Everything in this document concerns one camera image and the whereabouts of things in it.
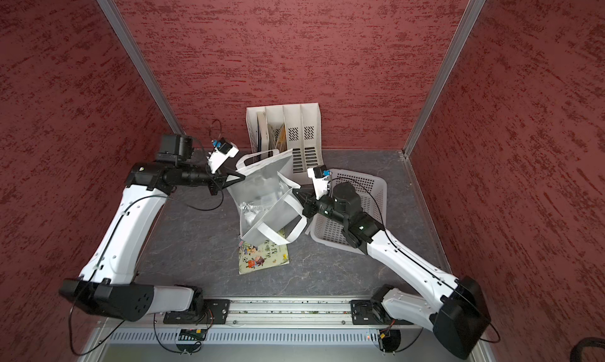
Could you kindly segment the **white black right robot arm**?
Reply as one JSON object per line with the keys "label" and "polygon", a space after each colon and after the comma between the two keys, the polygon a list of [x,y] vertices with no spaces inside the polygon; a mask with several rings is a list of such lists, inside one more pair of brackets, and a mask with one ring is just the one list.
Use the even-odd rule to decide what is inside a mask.
{"label": "white black right robot arm", "polygon": [[348,245],[384,264],[417,294],[392,288],[381,295],[381,307],[393,320],[416,324],[435,335],[453,356],[466,359],[492,320],[481,286],[471,277],[457,278],[433,266],[401,243],[385,225],[362,208],[351,182],[316,194],[295,189],[307,218],[323,216],[342,226]]}

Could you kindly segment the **white insulated delivery bag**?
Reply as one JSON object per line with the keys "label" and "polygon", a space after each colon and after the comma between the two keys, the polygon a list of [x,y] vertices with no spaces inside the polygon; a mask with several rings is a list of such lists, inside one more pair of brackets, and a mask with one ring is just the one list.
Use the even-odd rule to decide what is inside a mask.
{"label": "white insulated delivery bag", "polygon": [[[288,245],[296,241],[307,227],[302,204],[294,195],[301,185],[290,179],[292,151],[261,158],[258,152],[244,155],[236,171],[246,176],[243,182],[228,187],[239,213],[239,239],[252,245],[265,241]],[[243,209],[250,205],[268,207],[269,211],[253,226],[244,220]]]}

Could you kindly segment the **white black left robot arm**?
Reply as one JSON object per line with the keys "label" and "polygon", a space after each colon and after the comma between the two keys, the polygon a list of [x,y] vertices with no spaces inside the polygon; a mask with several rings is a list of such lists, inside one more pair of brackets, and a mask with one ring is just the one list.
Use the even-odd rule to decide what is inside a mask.
{"label": "white black left robot arm", "polygon": [[192,163],[194,138],[162,137],[154,161],[135,164],[127,177],[115,217],[92,258],[77,278],[63,281],[59,294],[73,307],[94,316],[136,322],[149,314],[178,312],[202,319],[203,292],[190,286],[153,286],[134,282],[137,261],[154,222],[179,187],[208,188],[211,195],[244,181],[225,168],[238,147],[225,138],[213,143],[204,164]]}

━━━━━━

▸ **WHAT YOU ARE ASKED TO DO**:
Repeat all of the material above exactly, leaving out pictures.

▸ **TASK SOLUTION**:
Everything in this document concerns one camera image and the whereabouts of things in it.
Could you kindly segment the **white black right robot arm**?
Reply as one JSON object per line with the keys "label" and "polygon", a space after each colon and after the comma between the two keys, the polygon a list of [x,y] vertices with no spaces inside the polygon; a mask with several rings is a list of such lists, inside one more pair of brackets, and a mask with one ring is just the one list.
Use the even-odd rule to decide what is inside a mask.
{"label": "white black right robot arm", "polygon": [[348,245],[384,264],[417,294],[392,288],[381,295],[381,307],[393,320],[416,324],[435,335],[453,356],[466,359],[492,320],[481,286],[471,277],[457,278],[433,266],[401,243],[385,225],[362,208],[351,182],[316,194],[295,189],[307,218],[323,216],[342,226]]}

Could you kindly segment the **white insulated delivery bag**?
Reply as one JSON object per line with the keys "label" and "polygon", a space after each colon and after the comma between the two keys, the polygon a list of [x,y] vertices with no spaces inside the polygon; a mask with several rings is a list of such lists, inside one more pair of brackets, and a mask with one ring is just the one list.
Use the even-odd rule to decide what is inside a mask.
{"label": "white insulated delivery bag", "polygon": [[[288,245],[296,241],[307,227],[302,204],[294,195],[301,185],[290,179],[292,151],[261,158],[258,152],[244,155],[236,171],[246,176],[243,182],[228,187],[239,213],[239,239],[252,245],[265,241]],[[243,209],[250,205],[268,207],[269,211],[253,226],[244,220]]]}

Could you kindly segment the **white black left robot arm**?
Reply as one JSON object per line with the keys "label" and "polygon", a space after each colon and after the comma between the two keys, the polygon a list of [x,y] vertices with no spaces inside the polygon; a mask with several rings is a list of such lists, inside one more pair of brackets, and a mask with one ring is just the one list.
Use the even-odd rule to decide what is inside a mask.
{"label": "white black left robot arm", "polygon": [[192,163],[194,138],[162,137],[154,161],[135,164],[127,177],[115,217],[92,258],[77,278],[63,281],[59,294],[73,307],[94,316],[136,322],[149,314],[178,312],[202,319],[203,292],[190,286],[153,286],[134,282],[137,261],[154,222],[179,187],[208,188],[211,195],[244,181],[225,168],[238,147],[225,138],[213,143],[204,164]]}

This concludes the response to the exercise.